The generating the search authorization token and the search trapdoor of the data user comprises the following steps:

the data owner configures the keyword w _i ' search authorization time t _a Calculate { t } _aj } _j∈[1,l] ←1-ENC(t _a ) Wherein { t } _aj } _j∈[1,l] ←1-ENC(t _a ) Is t _a 1 code of (2); for each t _aj ∈{t _aj } _j∈[1,l] Calculate u _ij ＝H ₃ (k _1′ ,t _aj ,w′ _i )，U _ij ＝u _ij X _i ，T ₁ ＝[U _i1 ,U _i2 ,…,U _il ,t _a ]，P _f ＝k _2′ P+y _o h ₃ X _i ，h ₃ ＝H ₁ (X _i ,Y _o ,t _a ) Wherein k is _1′ ，k _2′ Is a symmetric key, i.e. [1, n ]]，j∈[1,l]Obtaining a search authorization token T ₁ And the search result proof P contained in the search authorization token _f The method comprises the steps of carrying out a first treatment on the surface of the And

data owner computing T ₂ ＝x _i H ₀ (w _i ') wherein w is _i ' is a keyword, and the search trapdoor T is obtained _w ＝(T ₁ ,T ₂ )。
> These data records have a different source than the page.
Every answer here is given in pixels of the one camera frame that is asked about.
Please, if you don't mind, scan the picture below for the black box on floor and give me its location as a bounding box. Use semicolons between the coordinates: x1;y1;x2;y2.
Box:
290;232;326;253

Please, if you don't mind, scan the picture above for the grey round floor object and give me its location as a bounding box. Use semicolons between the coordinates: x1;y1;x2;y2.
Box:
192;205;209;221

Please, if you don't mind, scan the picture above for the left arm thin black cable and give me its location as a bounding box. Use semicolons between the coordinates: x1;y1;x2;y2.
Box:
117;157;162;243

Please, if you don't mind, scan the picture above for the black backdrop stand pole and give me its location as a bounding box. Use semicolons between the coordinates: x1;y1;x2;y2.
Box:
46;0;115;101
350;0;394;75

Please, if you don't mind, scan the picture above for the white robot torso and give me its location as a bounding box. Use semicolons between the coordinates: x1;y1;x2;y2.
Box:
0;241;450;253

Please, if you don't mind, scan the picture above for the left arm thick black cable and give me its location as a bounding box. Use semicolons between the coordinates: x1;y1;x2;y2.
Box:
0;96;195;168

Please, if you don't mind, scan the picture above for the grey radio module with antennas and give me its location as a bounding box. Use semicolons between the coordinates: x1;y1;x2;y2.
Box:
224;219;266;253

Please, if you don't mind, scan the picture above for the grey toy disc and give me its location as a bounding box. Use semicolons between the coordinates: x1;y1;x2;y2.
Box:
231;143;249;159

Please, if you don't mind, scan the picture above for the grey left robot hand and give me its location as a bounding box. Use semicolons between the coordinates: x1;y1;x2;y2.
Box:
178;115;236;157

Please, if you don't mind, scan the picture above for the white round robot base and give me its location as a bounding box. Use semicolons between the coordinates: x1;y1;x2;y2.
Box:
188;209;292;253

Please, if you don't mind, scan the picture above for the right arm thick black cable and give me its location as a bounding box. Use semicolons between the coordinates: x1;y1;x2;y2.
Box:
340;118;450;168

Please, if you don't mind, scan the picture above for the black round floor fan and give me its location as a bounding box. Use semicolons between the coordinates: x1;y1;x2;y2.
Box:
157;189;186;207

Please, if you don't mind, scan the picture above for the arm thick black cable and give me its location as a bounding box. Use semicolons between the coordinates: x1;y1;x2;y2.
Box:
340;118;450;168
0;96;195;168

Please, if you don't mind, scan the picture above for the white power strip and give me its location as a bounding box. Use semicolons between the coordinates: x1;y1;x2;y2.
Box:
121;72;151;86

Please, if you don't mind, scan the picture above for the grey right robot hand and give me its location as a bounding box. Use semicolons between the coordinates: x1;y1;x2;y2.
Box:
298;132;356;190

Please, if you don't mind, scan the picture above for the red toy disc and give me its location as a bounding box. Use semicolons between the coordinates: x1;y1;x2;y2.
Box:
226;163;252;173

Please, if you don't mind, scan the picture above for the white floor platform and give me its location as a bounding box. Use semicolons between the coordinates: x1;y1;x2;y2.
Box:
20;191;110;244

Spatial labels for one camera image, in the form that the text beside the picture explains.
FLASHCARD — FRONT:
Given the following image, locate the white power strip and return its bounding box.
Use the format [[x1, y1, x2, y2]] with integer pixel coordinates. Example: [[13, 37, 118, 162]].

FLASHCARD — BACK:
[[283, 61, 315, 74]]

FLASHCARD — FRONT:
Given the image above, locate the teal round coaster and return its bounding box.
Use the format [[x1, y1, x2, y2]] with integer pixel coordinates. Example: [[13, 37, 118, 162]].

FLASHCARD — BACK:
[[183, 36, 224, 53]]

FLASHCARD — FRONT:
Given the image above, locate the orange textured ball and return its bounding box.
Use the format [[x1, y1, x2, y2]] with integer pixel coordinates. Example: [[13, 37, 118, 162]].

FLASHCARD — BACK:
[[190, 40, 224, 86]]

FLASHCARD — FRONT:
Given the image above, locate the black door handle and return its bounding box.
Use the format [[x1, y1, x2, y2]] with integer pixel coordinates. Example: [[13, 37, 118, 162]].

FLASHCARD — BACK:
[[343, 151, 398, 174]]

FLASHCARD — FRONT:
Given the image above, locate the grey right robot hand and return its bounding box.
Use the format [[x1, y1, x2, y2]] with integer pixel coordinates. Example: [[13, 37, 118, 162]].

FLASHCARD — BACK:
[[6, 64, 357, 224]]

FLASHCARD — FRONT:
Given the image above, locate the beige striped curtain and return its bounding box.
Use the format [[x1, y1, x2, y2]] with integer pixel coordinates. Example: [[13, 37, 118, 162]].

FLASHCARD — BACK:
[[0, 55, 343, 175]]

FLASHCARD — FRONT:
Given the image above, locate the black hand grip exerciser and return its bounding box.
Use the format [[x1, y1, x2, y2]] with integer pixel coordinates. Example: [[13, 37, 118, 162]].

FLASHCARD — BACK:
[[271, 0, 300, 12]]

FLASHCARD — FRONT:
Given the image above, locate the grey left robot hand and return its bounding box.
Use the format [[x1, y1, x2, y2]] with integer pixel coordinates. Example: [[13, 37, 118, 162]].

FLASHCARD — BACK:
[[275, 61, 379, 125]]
2. The blockchain-based intelligent medical data sharing method of claim 1, wherein the data client searching and verifying the correctness of the search result and generating the symmetric key comprises:

the data user side extracts t from the encryption index I _g If t _g <t _a Calculate { t } _gj } _j∈[1,l] ←0-ENC(t _g ),{t _aj } _j∈[1,l] ←1-ENC(t _a ) Calculating to obtain a meeting t _ab ＝t _gb An integer b of (2); judgment e (U) _ij ,Z)＝e(V _ij ,T ₂ ) Whether or not to establishIf so, obtaining an encryption index I and adding the I into the set S;

let i= [ V _i1 ,V _i2 ,…,V _il ,Z,c _f ,c _p ,t _g ]Wherein I ε S, calculate: h is a ₃ ＝H ₁ (X _i ,Y _o ,t _a ),A＝P _f -x _i h ₃ Y _o ,Judgment equation->Whether the verification result is valid is judged if the verification result is valid;

the data client sends the validation result shown as valid to the blockchain by the public key X of the data client _i Encrypting a symmetric key k, and uploading the generated symmetric key ciphertext to the blockchain, wherein the symmetric key is configured to decrypt the EHR ciphertext when the data user side accesses data.
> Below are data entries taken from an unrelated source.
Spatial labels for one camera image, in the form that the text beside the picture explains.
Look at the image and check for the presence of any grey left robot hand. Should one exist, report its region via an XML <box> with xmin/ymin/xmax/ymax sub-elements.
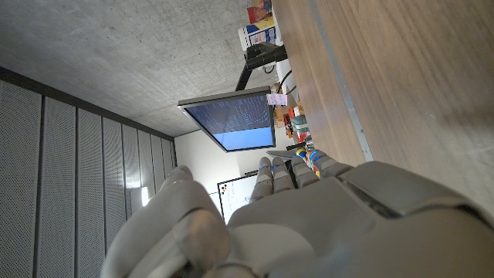
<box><xmin>100</xmin><ymin>149</ymin><xmax>494</xmax><ymax>278</ymax></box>

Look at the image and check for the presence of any teal ribbed block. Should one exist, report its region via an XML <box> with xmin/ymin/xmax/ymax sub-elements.
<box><xmin>291</xmin><ymin>115</ymin><xmax>310</xmax><ymax>134</ymax></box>

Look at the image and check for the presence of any computer monitor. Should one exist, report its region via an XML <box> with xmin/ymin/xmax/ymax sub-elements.
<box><xmin>177</xmin><ymin>85</ymin><xmax>277</xmax><ymax>154</ymax></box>

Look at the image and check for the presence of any white wipes canister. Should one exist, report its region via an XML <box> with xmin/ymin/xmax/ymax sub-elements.
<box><xmin>238</xmin><ymin>17</ymin><xmax>283</xmax><ymax>51</ymax></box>

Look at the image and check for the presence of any red cup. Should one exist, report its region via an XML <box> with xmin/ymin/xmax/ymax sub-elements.
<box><xmin>246</xmin><ymin>4</ymin><xmax>273</xmax><ymax>25</ymax></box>

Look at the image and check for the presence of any whiteboard with black frame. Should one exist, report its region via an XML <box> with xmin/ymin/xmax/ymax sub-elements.
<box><xmin>216</xmin><ymin>172</ymin><xmax>260</xmax><ymax>225</ymax></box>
3. The blockchain-based intelligent medical data sharing method of claim 2, wherein the public key X by the data client _i The method for encrypting the symmetric key k and uploading the generated symmetric key ciphertext to the blockchain comprises the following steps:

encrypting the symmetric key k by the following formula;

C _k1 ＝ke(H,X _i ),C _k2 ＝αT；

ciphertext C of symmetric key _k ＝(C _k1 ,C _k2 ) And sending to the block chain.
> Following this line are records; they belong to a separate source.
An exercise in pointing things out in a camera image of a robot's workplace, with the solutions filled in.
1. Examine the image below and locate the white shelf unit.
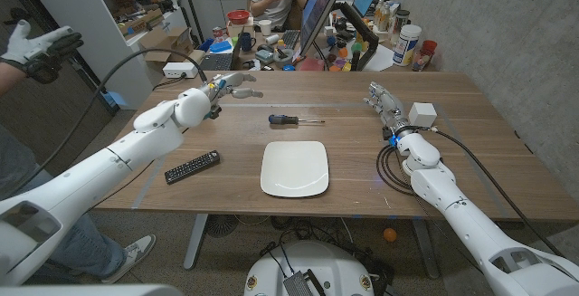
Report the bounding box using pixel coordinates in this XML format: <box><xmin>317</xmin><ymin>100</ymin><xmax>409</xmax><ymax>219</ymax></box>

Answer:
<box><xmin>17</xmin><ymin>0</ymin><xmax>189</xmax><ymax>110</ymax></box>

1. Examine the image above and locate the dark blue mug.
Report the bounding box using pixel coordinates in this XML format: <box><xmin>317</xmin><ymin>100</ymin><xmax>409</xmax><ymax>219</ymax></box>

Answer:
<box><xmin>238</xmin><ymin>31</ymin><xmax>257</xmax><ymax>53</ymax></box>

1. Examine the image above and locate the open cardboard box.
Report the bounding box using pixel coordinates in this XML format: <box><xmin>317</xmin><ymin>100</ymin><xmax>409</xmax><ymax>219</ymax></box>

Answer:
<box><xmin>138</xmin><ymin>26</ymin><xmax>195</xmax><ymax>64</ymax></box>

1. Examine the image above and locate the seated person in grey shirt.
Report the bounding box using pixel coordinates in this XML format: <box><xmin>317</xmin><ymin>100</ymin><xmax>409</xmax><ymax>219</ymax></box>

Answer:
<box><xmin>246</xmin><ymin>0</ymin><xmax>308</xmax><ymax>30</ymax></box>

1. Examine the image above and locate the white labelled canister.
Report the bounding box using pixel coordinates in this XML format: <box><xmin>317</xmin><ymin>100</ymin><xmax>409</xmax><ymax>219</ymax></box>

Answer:
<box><xmin>392</xmin><ymin>24</ymin><xmax>422</xmax><ymax>67</ymax></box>

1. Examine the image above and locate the white cube box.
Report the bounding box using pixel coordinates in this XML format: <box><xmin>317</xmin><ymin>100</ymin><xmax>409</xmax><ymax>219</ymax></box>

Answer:
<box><xmin>408</xmin><ymin>101</ymin><xmax>438</xmax><ymax>129</ymax></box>

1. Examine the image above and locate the grey white sneaker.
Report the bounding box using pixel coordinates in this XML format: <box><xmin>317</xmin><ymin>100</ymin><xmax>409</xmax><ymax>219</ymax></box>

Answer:
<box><xmin>101</xmin><ymin>234</ymin><xmax>157</xmax><ymax>284</ymax></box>

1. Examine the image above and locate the beige box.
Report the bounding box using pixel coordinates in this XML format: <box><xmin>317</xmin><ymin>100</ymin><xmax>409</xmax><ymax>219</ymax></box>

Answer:
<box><xmin>225</xmin><ymin>17</ymin><xmax>256</xmax><ymax>39</ymax></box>

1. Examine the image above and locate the white power box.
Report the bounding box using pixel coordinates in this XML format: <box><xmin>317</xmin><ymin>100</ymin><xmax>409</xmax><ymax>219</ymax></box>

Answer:
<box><xmin>162</xmin><ymin>62</ymin><xmax>200</xmax><ymax>80</ymax></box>

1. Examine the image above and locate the grey table leg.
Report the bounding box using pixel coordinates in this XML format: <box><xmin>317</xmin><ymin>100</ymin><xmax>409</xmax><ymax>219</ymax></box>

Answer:
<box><xmin>410</xmin><ymin>217</ymin><xmax>441</xmax><ymax>280</ymax></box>
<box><xmin>183</xmin><ymin>213</ymin><xmax>210</xmax><ymax>271</ymax></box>

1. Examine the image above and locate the blue black handled screwdriver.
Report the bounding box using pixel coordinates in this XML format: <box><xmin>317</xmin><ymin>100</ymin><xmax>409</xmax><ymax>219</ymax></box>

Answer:
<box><xmin>268</xmin><ymin>114</ymin><xmax>326</xmax><ymax>126</ymax></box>

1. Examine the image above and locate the jar with black lid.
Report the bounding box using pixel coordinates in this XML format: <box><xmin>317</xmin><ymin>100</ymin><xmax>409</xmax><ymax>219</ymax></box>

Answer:
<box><xmin>394</xmin><ymin>9</ymin><xmax>411</xmax><ymax>33</ymax></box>

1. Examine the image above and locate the coiled black cable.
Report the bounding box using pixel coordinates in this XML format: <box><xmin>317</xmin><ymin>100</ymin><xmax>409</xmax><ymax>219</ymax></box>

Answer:
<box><xmin>375</xmin><ymin>144</ymin><xmax>424</xmax><ymax>197</ymax></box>

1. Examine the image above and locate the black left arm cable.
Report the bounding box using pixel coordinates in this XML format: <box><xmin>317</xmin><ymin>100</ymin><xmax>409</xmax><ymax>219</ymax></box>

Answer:
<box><xmin>6</xmin><ymin>47</ymin><xmax>208</xmax><ymax>197</ymax></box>

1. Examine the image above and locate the white robot torso edge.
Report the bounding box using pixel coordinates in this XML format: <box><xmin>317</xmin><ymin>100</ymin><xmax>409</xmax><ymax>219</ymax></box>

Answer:
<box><xmin>0</xmin><ymin>284</ymin><xmax>185</xmax><ymax>296</ymax></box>

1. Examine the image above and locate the operator bare forearm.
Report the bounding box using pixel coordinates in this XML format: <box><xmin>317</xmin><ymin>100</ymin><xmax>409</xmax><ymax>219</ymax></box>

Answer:
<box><xmin>0</xmin><ymin>62</ymin><xmax>28</xmax><ymax>98</ymax></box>

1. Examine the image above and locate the blue plastic object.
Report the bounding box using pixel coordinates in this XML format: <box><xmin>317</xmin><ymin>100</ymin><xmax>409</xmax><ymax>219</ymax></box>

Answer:
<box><xmin>102</xmin><ymin>91</ymin><xmax>130</xmax><ymax>110</ymax></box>

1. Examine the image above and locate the red bowl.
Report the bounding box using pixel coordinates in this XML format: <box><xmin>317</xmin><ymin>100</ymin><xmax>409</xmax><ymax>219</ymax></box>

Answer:
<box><xmin>225</xmin><ymin>9</ymin><xmax>252</xmax><ymax>26</ymax></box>

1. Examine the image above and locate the white square plate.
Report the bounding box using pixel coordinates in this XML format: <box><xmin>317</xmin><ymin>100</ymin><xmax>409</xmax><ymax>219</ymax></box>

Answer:
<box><xmin>260</xmin><ymin>140</ymin><xmax>330</xmax><ymax>198</ymax></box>

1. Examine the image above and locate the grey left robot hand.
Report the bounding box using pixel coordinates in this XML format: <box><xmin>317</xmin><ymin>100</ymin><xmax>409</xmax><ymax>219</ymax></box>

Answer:
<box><xmin>207</xmin><ymin>72</ymin><xmax>264</xmax><ymax>108</ymax></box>

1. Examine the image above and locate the operator in grey shirt jeans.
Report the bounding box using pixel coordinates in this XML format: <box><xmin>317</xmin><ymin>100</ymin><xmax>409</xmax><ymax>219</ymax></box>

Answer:
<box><xmin>0</xmin><ymin>123</ymin><xmax>128</xmax><ymax>283</ymax></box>

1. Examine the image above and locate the long black right arm cable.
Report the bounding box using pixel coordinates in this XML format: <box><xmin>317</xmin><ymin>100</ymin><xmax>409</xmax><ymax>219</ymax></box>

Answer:
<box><xmin>424</xmin><ymin>126</ymin><xmax>566</xmax><ymax>259</ymax></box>

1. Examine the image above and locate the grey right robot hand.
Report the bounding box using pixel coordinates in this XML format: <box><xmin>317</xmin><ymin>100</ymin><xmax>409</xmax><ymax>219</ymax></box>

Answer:
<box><xmin>363</xmin><ymin>81</ymin><xmax>413</xmax><ymax>139</ymax></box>

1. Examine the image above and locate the black keyboard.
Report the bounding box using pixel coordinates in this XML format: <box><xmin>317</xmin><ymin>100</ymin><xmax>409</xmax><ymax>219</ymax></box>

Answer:
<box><xmin>280</xmin><ymin>29</ymin><xmax>301</xmax><ymax>51</ymax></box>

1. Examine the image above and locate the dark grey laptop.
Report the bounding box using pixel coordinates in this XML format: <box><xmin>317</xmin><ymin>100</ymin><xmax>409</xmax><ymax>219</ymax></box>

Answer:
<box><xmin>198</xmin><ymin>37</ymin><xmax>243</xmax><ymax>72</ymax></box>

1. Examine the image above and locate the white black gloved operator hand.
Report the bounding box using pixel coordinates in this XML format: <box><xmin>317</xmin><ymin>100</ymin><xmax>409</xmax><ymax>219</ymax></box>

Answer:
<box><xmin>0</xmin><ymin>19</ymin><xmax>85</xmax><ymax>84</ymax></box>

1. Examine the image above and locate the black TV remote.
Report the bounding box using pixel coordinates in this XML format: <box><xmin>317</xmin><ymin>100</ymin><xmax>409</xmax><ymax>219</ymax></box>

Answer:
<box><xmin>164</xmin><ymin>149</ymin><xmax>222</xmax><ymax>186</ymax></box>

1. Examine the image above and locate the tilted computer monitor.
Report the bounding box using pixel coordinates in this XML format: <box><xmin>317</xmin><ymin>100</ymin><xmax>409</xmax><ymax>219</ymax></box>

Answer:
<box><xmin>299</xmin><ymin>0</ymin><xmax>344</xmax><ymax>57</ymax></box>

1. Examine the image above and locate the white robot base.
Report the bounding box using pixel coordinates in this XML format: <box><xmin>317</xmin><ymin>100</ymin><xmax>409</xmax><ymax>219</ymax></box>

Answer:
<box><xmin>243</xmin><ymin>240</ymin><xmax>375</xmax><ymax>296</ymax></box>

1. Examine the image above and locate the pink red box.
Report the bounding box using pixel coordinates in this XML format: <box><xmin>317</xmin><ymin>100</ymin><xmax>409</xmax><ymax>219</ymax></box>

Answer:
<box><xmin>298</xmin><ymin>57</ymin><xmax>326</xmax><ymax>72</ymax></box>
4. The blockchain-based intelligent medical data sharing method of claim 3, wherein the data client obtaining rights to access the decrypted original data of the data owner from the interstellar file system, completing data sharing and obtaining the original data comprises:

the data user uses the file addressAn EHR ciphertext is obtained from an interstellar file system;

the symmetric key k is obtained by the following formula:

the original data m is calculated based on the symmetric key k by the following formula, where Dec (·) is a decryption function:

m＝Dec _k (C _m )。